I get injured, failed to lose weight, slow improvement despite hard trainings..all because there's no discipline. I MUST do my warm-ups and cool-downs proper. I MUST watch what i am putting in, and i've just learnt that i MUST do recovery sessions.

And i'm enjoying all that! Whee!

Sunday, June 5, 2011

Quickie

5 days into June, so far so good. Training has been up, i've done regular 22 -26km runs. Unfortunately the latest one on Friday night really killed the knee, i actually walked back for a good 10km home. Yikes..

I read that runner's knee is due mostly to uneven development of the quad and hamstring muscle. Guess i should do more strengthening for my hamstrings!

Anyway, it was a really depressing walk home from ECP that night. But that's when i remembered when i crashed on my living room floor, the afternoon i got home from my first Olympic tri.. and she was there to put a ice towel on my head and stood by to take care of me even when i just K.O-ed from utter fatigue.

Hmm, i really missed that. Guess it was one of the things i took for granted - as i pursue my goals, it's really nice to have someone to support you that way.

Well, time to suck it up and recover quick cos i got more long(er) runs, swims and rides to do in prep for July 31!

Wednesday, June 1, 2011

Seeya Suckers!

I’d rather be physically and mentally exhausted from running a marathon than being emotionally drained from handling all drama and office politics.
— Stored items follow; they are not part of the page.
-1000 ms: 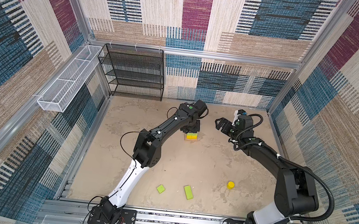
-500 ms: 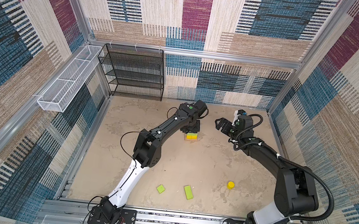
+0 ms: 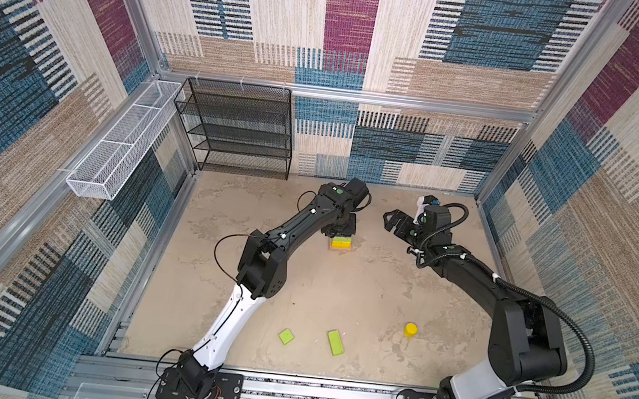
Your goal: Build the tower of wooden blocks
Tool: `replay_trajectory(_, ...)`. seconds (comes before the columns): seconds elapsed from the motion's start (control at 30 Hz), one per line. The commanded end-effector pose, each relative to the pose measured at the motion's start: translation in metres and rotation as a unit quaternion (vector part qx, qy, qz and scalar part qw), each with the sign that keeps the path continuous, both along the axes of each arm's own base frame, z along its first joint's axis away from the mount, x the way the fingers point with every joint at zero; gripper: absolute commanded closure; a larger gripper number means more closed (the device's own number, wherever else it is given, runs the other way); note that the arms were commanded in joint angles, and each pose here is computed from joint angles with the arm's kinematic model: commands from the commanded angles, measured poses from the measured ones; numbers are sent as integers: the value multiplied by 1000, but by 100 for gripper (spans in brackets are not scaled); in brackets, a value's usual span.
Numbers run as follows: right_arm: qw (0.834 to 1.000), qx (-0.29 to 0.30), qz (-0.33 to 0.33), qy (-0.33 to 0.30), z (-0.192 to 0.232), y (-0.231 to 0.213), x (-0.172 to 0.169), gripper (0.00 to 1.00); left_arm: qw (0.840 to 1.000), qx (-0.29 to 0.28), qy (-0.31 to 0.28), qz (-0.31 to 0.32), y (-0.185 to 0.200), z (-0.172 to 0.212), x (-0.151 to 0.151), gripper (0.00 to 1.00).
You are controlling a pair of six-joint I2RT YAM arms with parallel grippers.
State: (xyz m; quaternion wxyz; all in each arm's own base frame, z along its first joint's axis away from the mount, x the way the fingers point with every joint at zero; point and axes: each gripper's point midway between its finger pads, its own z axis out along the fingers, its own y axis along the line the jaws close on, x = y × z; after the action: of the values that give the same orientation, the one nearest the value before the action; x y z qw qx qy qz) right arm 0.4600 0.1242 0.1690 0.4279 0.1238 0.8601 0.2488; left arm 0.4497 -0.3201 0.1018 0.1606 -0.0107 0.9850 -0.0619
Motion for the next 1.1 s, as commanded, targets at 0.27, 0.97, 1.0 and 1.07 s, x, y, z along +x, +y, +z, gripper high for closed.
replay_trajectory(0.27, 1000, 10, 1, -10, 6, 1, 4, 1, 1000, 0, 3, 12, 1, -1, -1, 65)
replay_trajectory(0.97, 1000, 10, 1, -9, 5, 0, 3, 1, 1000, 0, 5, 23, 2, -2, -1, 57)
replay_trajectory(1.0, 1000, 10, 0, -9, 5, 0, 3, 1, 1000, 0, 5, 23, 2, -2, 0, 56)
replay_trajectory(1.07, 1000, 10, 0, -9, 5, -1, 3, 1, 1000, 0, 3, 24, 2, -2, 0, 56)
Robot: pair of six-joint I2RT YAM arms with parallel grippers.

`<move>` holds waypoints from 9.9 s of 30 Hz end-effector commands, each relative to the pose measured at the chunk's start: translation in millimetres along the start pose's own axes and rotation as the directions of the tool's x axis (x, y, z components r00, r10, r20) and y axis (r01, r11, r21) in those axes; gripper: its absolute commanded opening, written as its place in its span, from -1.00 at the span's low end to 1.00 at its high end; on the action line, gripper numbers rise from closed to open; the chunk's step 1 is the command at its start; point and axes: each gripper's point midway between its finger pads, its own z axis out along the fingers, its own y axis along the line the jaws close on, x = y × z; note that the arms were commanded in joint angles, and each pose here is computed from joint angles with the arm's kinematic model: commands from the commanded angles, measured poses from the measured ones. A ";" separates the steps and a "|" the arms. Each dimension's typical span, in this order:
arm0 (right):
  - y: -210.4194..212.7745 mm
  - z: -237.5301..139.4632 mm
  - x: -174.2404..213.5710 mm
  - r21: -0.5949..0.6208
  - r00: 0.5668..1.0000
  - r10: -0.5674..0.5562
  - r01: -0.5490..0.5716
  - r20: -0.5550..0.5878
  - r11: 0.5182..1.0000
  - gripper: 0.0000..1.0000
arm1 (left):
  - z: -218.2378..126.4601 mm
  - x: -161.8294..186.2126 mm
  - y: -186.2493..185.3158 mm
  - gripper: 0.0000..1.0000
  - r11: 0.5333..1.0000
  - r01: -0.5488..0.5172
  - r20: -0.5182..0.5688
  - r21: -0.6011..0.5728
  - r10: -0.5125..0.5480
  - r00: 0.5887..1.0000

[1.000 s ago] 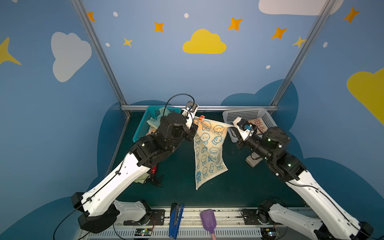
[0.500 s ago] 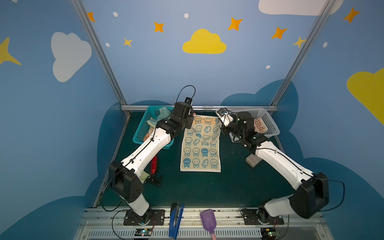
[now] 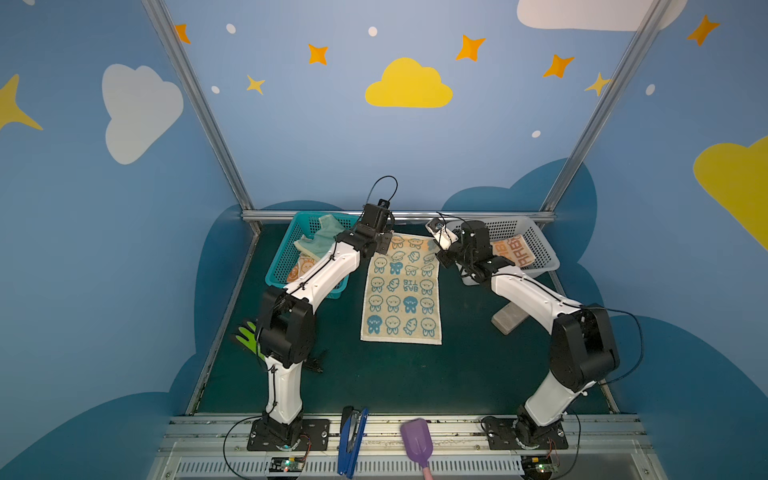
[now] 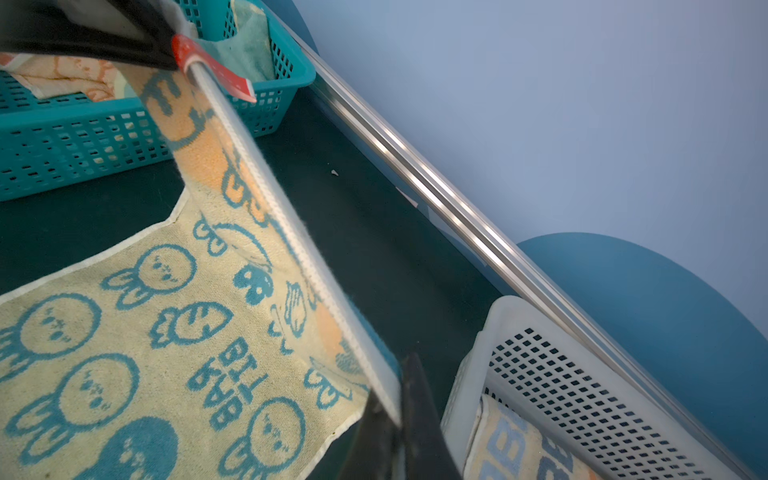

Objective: Fold and stack the towels

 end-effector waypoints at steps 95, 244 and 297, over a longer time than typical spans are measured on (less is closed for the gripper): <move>147.0 -93.2 122.8 -0.136 0.699 0.316 -0.509 -0.642 0.850 -0.13 | -98.8 184.9 -13.4 0.99 0.983 0.179 -0.205 0.024 -0.171 0.964; 112.7 60.9 129.0 -0.458 0.866 -0.450 0.316 -0.218 0.831 -0.11 | -32.5 151.1 -39.6 -0.92 0.949 0.024 -0.206 0.313 0.043 0.978; 179.4 -59.5 151.5 -0.653 0.795 -0.486 0.154 -0.363 0.741 -1.00 | -77.6 211.6 -47.3 -0.85 0.963 0.016 -0.228 0.270 0.048 0.972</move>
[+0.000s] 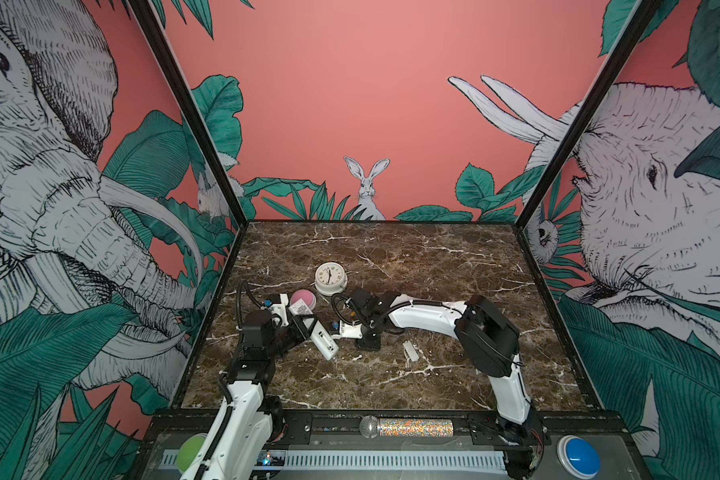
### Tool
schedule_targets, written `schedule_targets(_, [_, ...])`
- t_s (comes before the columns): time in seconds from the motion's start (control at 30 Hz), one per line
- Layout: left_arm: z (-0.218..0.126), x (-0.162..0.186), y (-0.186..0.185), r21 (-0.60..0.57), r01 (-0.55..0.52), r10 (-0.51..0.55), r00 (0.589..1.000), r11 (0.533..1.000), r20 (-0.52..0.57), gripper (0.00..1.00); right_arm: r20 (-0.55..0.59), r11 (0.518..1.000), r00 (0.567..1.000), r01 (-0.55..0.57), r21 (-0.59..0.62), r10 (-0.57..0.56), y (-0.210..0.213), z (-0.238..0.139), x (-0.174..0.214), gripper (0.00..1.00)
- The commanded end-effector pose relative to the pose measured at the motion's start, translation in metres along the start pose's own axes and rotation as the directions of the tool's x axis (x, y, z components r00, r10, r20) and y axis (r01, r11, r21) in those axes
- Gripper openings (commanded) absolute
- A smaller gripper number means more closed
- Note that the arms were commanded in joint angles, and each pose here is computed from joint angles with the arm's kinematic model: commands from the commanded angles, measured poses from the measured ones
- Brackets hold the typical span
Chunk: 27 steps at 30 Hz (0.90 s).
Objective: Load the batteries into the remote control
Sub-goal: 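Lower the right gripper and close it on an orange battery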
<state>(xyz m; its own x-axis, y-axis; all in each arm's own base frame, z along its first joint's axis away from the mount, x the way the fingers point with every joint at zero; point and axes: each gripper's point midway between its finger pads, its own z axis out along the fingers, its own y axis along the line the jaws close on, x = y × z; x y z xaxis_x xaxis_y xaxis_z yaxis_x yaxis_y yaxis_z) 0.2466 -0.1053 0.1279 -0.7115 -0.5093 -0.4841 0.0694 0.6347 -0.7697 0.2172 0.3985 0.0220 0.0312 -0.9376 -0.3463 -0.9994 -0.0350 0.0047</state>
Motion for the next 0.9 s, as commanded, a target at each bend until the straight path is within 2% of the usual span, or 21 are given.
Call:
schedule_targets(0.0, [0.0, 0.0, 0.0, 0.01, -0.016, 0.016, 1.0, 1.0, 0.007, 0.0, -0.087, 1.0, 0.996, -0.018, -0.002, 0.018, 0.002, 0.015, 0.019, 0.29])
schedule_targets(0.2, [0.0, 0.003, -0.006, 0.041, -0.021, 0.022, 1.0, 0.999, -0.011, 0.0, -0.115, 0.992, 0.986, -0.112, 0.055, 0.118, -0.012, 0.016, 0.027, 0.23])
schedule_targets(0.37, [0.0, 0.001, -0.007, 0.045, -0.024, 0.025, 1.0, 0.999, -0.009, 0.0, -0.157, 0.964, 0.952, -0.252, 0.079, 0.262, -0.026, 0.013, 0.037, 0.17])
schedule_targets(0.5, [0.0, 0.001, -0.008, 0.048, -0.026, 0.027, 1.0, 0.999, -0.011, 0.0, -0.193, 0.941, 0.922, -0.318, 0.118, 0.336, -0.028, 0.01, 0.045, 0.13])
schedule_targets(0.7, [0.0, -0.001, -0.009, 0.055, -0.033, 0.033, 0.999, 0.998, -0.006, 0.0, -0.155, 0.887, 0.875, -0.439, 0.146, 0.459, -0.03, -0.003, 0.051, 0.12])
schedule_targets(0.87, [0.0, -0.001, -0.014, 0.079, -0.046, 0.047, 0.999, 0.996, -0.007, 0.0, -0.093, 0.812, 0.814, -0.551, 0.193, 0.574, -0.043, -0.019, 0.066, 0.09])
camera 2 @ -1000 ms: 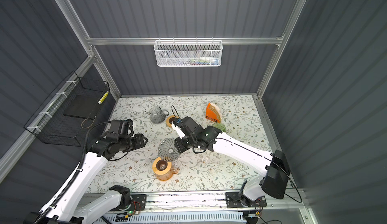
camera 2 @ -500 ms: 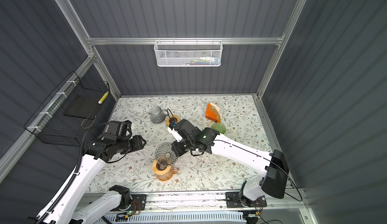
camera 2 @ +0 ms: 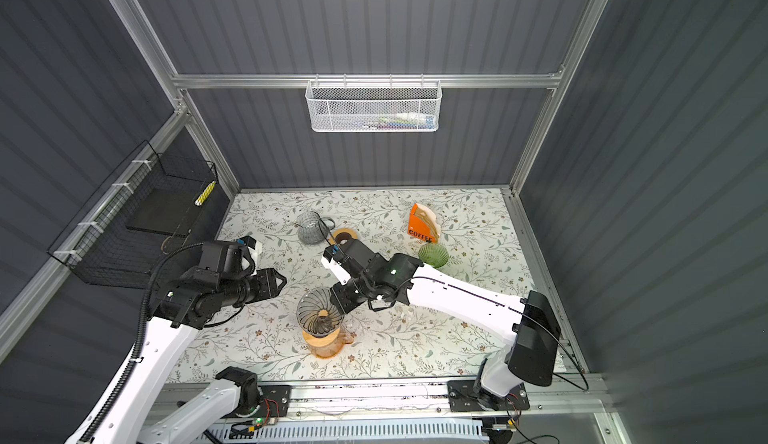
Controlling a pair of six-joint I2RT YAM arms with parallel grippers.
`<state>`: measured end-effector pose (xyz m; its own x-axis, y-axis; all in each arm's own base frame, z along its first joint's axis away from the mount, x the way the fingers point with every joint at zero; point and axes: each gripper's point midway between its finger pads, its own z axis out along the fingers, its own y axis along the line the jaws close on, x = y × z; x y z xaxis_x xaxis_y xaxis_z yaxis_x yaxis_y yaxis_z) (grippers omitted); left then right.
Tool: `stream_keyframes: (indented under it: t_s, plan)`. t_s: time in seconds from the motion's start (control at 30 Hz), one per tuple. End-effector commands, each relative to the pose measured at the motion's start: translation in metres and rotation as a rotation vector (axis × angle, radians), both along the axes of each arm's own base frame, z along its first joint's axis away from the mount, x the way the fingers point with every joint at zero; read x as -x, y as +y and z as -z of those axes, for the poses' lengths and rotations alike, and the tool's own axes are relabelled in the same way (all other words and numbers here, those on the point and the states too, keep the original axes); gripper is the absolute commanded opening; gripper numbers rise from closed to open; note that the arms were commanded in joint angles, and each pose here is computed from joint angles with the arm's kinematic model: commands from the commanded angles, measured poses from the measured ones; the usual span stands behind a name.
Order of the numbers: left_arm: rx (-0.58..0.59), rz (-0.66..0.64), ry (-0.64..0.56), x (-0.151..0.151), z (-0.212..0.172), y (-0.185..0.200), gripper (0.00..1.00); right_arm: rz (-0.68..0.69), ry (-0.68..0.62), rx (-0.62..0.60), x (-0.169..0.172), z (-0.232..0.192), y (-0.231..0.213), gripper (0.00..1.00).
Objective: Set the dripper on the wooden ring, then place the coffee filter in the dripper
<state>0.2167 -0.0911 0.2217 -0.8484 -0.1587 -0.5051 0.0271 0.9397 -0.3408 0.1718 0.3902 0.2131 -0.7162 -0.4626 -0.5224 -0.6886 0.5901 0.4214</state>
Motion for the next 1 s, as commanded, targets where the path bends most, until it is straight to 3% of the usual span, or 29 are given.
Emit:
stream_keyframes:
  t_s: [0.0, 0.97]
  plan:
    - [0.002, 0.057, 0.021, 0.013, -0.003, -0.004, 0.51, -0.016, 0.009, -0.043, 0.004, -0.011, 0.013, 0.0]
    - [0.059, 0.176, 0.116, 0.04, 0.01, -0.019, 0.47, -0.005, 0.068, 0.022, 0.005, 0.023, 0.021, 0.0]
Sometimes the best thing to do is to just excommunicate yourself away from all the drama because I find that burden totally unnecessary. For whatever reason, friends do not talk, innocent people get dragged in, camps form within the office and emotions run high. The only running that should be high is the one that involves pounding the pavement every alternate night.



Oh well, what a fitting way to start 7 weeks of intensive training. I’m really going to miss the company, laughs and support I’ve been getting from my peeps. Suddenly it seems like everyone’s gone! (for reasons, good or bad) But I guess my shoes, that lonely track and that start line remain.



Oh, I know you’ll never leave me…even when I neglected you for so long. Felt good to do long runs. I hope I’ll make the 20kms a regular session – every alternate night. And I felt a familiar soreness in my arms after doing 1.5km pulling at the pool for my main set. Oh my, how I have neglected my swim.



You may call all that my distraction; running away from my feelings and emotions. I look at it as running into something that gives me great pleasure and joy.